The answer consists solely of the listing's lines from the first through the line containing "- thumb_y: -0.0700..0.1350", each reproduced exactly.
= = = =
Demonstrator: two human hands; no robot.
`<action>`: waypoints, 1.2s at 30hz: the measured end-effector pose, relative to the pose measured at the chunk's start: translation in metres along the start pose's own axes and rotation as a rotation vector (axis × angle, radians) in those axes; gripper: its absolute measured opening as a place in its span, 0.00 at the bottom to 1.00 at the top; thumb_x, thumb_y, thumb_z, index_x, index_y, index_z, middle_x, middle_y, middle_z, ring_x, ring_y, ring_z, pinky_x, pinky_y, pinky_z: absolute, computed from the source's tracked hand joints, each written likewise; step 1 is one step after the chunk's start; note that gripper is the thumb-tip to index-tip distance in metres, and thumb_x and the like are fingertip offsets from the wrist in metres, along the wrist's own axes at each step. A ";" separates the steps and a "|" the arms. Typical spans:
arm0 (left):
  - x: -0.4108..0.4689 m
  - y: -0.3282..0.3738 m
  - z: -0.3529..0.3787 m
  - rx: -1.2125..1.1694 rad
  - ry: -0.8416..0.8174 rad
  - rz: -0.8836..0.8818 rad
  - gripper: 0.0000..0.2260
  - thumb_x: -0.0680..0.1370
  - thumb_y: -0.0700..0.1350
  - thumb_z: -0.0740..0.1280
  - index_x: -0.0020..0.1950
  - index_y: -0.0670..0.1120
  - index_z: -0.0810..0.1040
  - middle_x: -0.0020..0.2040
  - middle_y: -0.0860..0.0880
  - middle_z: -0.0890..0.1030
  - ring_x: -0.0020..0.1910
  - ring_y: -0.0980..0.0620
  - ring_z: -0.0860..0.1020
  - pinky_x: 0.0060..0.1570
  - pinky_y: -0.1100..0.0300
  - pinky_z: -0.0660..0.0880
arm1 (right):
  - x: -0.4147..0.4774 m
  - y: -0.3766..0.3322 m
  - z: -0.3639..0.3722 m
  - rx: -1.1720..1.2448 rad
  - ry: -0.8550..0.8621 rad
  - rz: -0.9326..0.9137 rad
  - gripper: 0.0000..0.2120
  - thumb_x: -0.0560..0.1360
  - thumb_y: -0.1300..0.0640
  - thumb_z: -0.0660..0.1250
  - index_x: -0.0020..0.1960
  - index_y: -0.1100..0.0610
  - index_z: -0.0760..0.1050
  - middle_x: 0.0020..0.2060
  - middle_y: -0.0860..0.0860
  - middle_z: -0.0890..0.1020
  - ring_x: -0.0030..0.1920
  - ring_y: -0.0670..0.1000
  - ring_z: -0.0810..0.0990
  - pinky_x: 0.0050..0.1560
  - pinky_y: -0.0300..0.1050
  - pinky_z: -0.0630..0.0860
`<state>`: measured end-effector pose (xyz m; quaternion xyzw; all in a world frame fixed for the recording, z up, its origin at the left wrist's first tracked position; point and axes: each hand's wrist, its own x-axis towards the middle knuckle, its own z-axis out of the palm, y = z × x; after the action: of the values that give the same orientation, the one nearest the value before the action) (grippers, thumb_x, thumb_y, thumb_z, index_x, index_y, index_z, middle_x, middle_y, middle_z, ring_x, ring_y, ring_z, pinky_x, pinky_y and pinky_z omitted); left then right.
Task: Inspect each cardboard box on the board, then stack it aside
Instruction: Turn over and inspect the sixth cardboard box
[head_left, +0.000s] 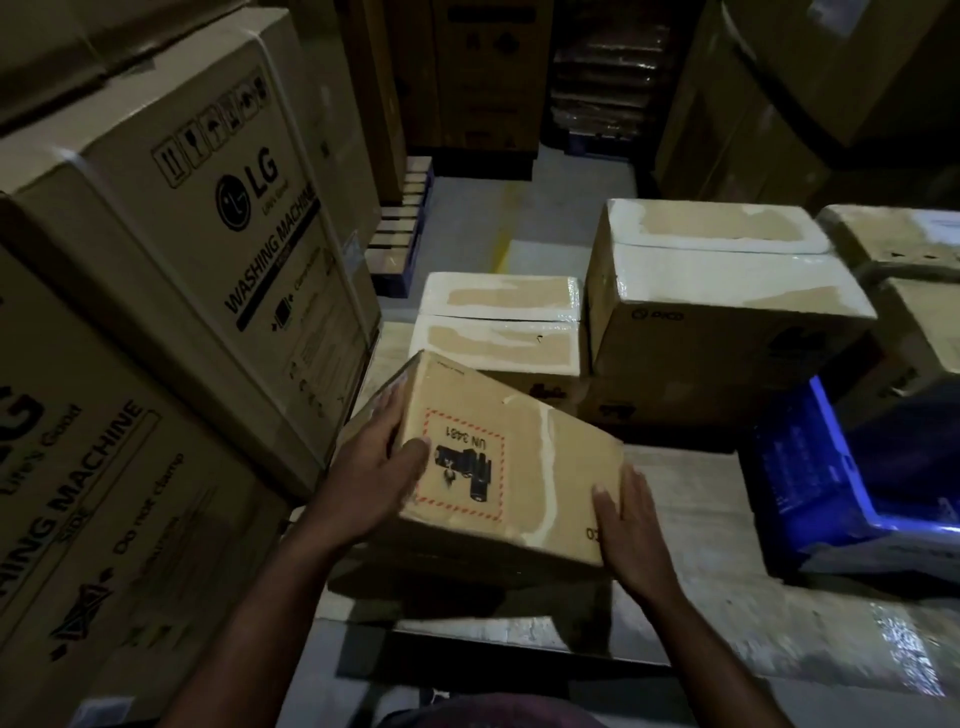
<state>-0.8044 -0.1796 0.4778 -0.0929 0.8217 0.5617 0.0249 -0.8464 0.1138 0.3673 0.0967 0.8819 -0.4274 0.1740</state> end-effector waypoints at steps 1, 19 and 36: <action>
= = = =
[EXERCISE OUTPUT]
Demonstrator: two human hands; no robot.
`<action>`: waypoints, 1.2s at 30hz: the measured end-effector pose, relative to the pose measured at the chunk's start: translation in metres along the start pose's own axes and rotation as a rotation vector (axis × angle, radians) in those axes; gripper: its absolute measured opening as a place in its span, 0.00 at the bottom to 1.00 at the top; thumb_x, thumb_y, thumb_z, index_x, index_y, index_z, middle_x, middle_y, middle_z, ring_x, ring_y, ring_z, pinky_x, pinky_y, pinky_z: absolute, computed from the source's tracked hand joints, each written likewise; step 1 is one step after the chunk's start; note that gripper is the thumb-tip to index-tip distance in metres, and thumb_x and the like are fingertip offsets from the wrist in metres, along the wrist's own axes at each step. A ";" separates the steps and a "|" the arms. Typical spans:
arm0 (left):
  - x: -0.4108..0.4689 m
  - y: -0.3282..0.3738 m
  - z: -0.3529..0.3787 m
  - rx: -1.2125..1.1694 rad
  - ry: -0.8416..0.8174 rad
  - rz: -0.8836..0.8818 rad
  - gripper: 0.0000..0.2260
  - thumb_x: -0.0680..0.1370
  - thumb_y: -0.0700..0.1350

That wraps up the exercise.